Operatable feature guidelines

Edit on GitHub

This document provides guideline templates for development teams striving for high-quality software. These templates are flexible and serve as a starting point, so make sure to adjust them to your project’s requirements. Defining and following these guidelines may be necessary to fulfill project Service Level Agreements (SLAs), with each guideline explicitly outlining the responsible team. Alignment with all involved teams is essential for ensuring a functioning concept.

By addressing the following items, a development team can ensure that the operations team has the necessary information and resources to maintain the reliability of applications.

Survivability

An application, during its life cycle, faces various expected and unexpected challenges. To enable the operations team to increase an application’s survivability, it’s recommended to design additional flexible configuration options, like feature or workflow disabling or switching, that can be adjusted on the fly without redeployment to decrease resolution impact on critical business flows. Such options need to be handed over in the operational guidelines.

Stability

It is very common for business or technical teams to identify project-specific risks that may temporarily challenge the stability of the application.
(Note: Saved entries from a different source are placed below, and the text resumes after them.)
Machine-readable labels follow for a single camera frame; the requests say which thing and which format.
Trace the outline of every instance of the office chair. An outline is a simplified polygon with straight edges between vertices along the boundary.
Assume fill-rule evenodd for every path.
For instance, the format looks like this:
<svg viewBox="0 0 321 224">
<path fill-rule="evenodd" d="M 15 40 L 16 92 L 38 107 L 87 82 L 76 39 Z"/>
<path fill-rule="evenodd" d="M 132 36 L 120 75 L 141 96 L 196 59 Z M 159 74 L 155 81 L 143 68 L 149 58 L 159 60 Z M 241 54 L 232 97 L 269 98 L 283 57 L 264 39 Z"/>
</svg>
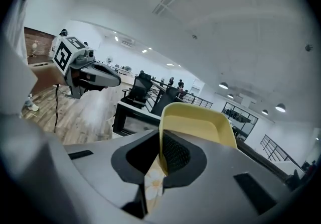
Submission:
<svg viewBox="0 0 321 224">
<path fill-rule="evenodd" d="M 122 90 L 124 92 L 124 97 L 121 99 L 121 101 L 141 109 L 146 106 L 148 91 L 150 90 L 151 86 L 152 82 L 150 81 L 150 75 L 140 73 L 139 76 L 135 78 L 134 86 L 132 87 L 128 96 L 126 96 L 128 89 Z"/>
<path fill-rule="evenodd" d="M 162 116 L 162 112 L 165 106 L 169 105 L 172 102 L 176 101 L 177 96 L 180 91 L 175 87 L 167 87 L 166 92 L 159 99 L 158 103 L 154 105 L 150 113 L 158 116 Z"/>
<path fill-rule="evenodd" d="M 131 67 L 125 66 L 125 67 L 124 67 L 124 70 L 126 70 L 126 71 L 128 71 L 128 72 L 131 72 Z"/>
</svg>

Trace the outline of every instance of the metal railing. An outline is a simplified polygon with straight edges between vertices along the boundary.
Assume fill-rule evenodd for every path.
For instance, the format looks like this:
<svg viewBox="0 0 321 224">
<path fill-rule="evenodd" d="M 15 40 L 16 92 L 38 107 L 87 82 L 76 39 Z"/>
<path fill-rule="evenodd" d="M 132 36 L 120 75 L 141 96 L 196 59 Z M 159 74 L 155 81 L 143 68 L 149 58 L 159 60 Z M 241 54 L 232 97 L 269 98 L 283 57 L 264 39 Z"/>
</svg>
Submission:
<svg viewBox="0 0 321 224">
<path fill-rule="evenodd" d="M 283 161 L 291 161 L 297 167 L 301 169 L 301 167 L 284 151 L 281 147 L 278 146 L 272 139 L 270 139 L 267 135 L 264 136 L 260 143 L 263 147 L 263 150 L 266 152 L 268 159 L 271 162 L 283 162 Z"/>
<path fill-rule="evenodd" d="M 164 89 L 163 91 L 160 92 L 160 89 L 157 86 L 152 86 L 151 89 L 149 90 L 149 92 L 148 92 L 149 98 L 151 98 L 154 103 L 157 103 L 158 100 L 160 99 L 160 97 L 162 96 L 162 92 L 165 92 L 168 87 L 172 87 L 172 86 L 167 85 L 165 83 L 161 83 L 157 80 L 152 80 L 152 81 L 155 83 L 158 83 L 159 84 L 158 86 L 160 86 Z M 206 101 L 198 96 L 195 96 L 195 95 L 190 94 L 185 91 L 183 93 L 178 94 L 177 101 L 190 103 L 190 104 L 198 105 L 198 106 L 205 107 L 205 108 L 211 108 L 211 106 L 212 106 L 211 102 Z"/>
</svg>

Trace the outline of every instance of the white ceiling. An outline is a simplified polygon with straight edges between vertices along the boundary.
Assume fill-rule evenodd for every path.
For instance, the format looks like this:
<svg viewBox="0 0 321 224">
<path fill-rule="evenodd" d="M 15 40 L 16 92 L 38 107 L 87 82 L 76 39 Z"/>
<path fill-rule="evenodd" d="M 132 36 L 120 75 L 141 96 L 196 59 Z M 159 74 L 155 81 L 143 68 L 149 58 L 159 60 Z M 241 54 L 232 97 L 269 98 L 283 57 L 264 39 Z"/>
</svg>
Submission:
<svg viewBox="0 0 321 224">
<path fill-rule="evenodd" d="M 177 63 L 175 63 L 174 61 L 170 60 L 169 58 L 163 56 L 162 54 L 158 53 L 152 47 L 151 47 L 151 49 L 149 49 L 148 45 L 145 45 L 142 42 L 137 41 L 135 38 L 132 38 L 122 32 L 116 31 L 116 30 L 103 28 L 103 27 L 99 27 L 99 26 L 95 26 L 95 28 L 102 36 L 105 37 L 105 39 L 108 40 L 109 43 L 115 44 L 119 47 L 124 47 L 127 50 L 130 50 L 131 52 L 133 52 L 141 57 L 144 57 L 144 58 L 146 58 L 146 59 L 164 67 L 164 68 L 183 70 L 183 68 L 179 67 L 179 65 Z M 132 44 L 132 46 L 130 46 L 130 47 L 125 46 L 122 43 L 122 41 L 130 43 L 130 44 Z"/>
<path fill-rule="evenodd" d="M 267 109 L 274 121 L 320 126 L 320 33 L 304 0 L 132 1 L 155 18 L 171 20 L 191 40 L 197 35 L 197 61 L 180 52 L 159 52 L 181 59 L 179 64 L 214 91 L 253 97 L 257 103 L 250 108 L 258 113 Z M 156 15 L 158 7 L 164 10 Z M 307 43 L 313 45 L 310 52 L 304 49 Z M 222 81 L 228 91 L 218 87 Z M 280 102 L 285 114 L 274 109 Z"/>
</svg>

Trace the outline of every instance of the white wall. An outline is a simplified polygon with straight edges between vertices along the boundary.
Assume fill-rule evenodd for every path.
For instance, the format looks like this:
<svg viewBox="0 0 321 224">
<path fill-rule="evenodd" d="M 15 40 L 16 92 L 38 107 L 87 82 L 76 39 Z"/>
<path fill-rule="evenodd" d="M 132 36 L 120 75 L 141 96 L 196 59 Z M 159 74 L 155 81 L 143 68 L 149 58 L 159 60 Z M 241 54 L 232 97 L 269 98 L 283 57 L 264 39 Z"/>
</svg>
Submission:
<svg viewBox="0 0 321 224">
<path fill-rule="evenodd" d="M 312 150 L 309 152 L 308 157 L 306 158 L 306 161 L 309 164 L 312 164 L 312 161 L 316 161 L 319 159 L 321 154 L 321 141 L 315 140 L 314 146 Z"/>
<path fill-rule="evenodd" d="M 92 24 L 68 21 L 65 29 L 69 36 L 75 36 L 82 42 L 87 42 L 89 47 L 95 51 L 99 49 L 101 42 L 105 37 Z"/>
<path fill-rule="evenodd" d="M 174 87 L 178 86 L 178 82 L 181 79 L 184 82 L 184 90 L 190 91 L 196 77 L 184 69 L 172 69 L 170 71 L 171 76 L 174 77 Z"/>
<path fill-rule="evenodd" d="M 28 0 L 25 27 L 58 35 L 76 0 Z"/>
<path fill-rule="evenodd" d="M 140 56 L 129 48 L 115 44 L 110 39 L 105 39 L 102 41 L 98 51 L 95 52 L 95 57 L 97 60 L 106 61 L 108 56 L 113 57 L 112 65 L 129 66 L 134 74 L 139 74 L 143 70 L 151 76 L 156 76 L 157 80 L 164 77 L 165 81 L 168 81 L 170 78 L 169 69 Z"/>
<path fill-rule="evenodd" d="M 253 114 L 254 116 L 256 116 L 258 118 L 258 121 L 257 121 L 256 125 L 254 126 L 253 130 L 251 131 L 250 135 L 245 140 L 245 143 L 248 144 L 253 149 L 255 149 L 256 147 L 259 146 L 264 135 L 268 133 L 271 126 L 273 125 L 273 122 L 260 117 L 260 115 L 254 113 L 250 109 L 247 109 L 244 106 L 242 106 L 236 102 L 233 102 L 229 99 L 224 99 L 223 97 L 215 94 L 214 91 L 207 84 L 204 84 L 199 97 L 212 102 L 213 105 L 212 105 L 211 109 L 216 110 L 218 112 L 222 112 L 225 104 L 227 102 L 229 102 L 229 103 L 231 103 L 237 107 L 240 107 L 241 109 L 249 112 L 250 114 Z"/>
<path fill-rule="evenodd" d="M 302 166 L 314 145 L 313 133 L 309 124 L 276 122 L 267 135 Z"/>
<path fill-rule="evenodd" d="M 226 103 L 226 100 L 216 96 L 215 92 L 207 84 L 203 85 L 203 88 L 200 91 L 198 97 L 213 103 L 211 109 L 216 110 L 218 112 L 221 112 L 223 110 L 224 105 Z"/>
</svg>

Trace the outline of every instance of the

To enable the operations team to effectively address such events or explore alternative solutions, it’s recommended that any gathered information related to these specific cases are shared via the Operational guidelines. This ensures that the operations team has the necessary information to address stability issues and maintain the reliability of the application.

Readability

Code readability is a major quality attribute that can impact various aspects of a project, such as the following:

  • Code review time
  • Code fix time
  • Feature delivery time
  • Developer onboarding time
  • Error evaluation time
  • The number of human errors

To improve the efficiency and effectiveness of the team, it’s important to establish a set of readability rules that need to be followed. This ensures that the codebase is easy to understand and maintain, which can lead to faster delivery of features and fewer errors.

Credibility

To ensure a credible application that can operate continuously, that is 24/7/365, and implement significant changes on a regular basis, it’s recommended to develop and adhere to testing best practices that aim for error-free behavior in the production environment. As an optional step, a set of production-targeted smoke tests, considering their impact on the production environment, can be conducted to verify the proper behavior of recent changes to the system. These tests can be included as part of the operational or deployment guidelines.

It's recommended to put extra attention over the environment specific application and infrastructure configuration and settings because they carry a higher risk of business impact on error.

Fault-tolerance

We recommend preparing a fallback mechanism for your business critical workflows, like order placement, to make sure that the intentions of your end users are never lost.

Interruptibility

Scheduled tasks need to be interruptible because they’re more prune to face critical failures and deliberate interruptions if they are always running. Accordingly, they need to leave the processed entities and their related modified entities in a consistent state and not loose any critical business information in between. Special, not-recurring, long-running scheduled tasks need to be marked to be distinguishable from regular scheduled tasks for easy observation and management.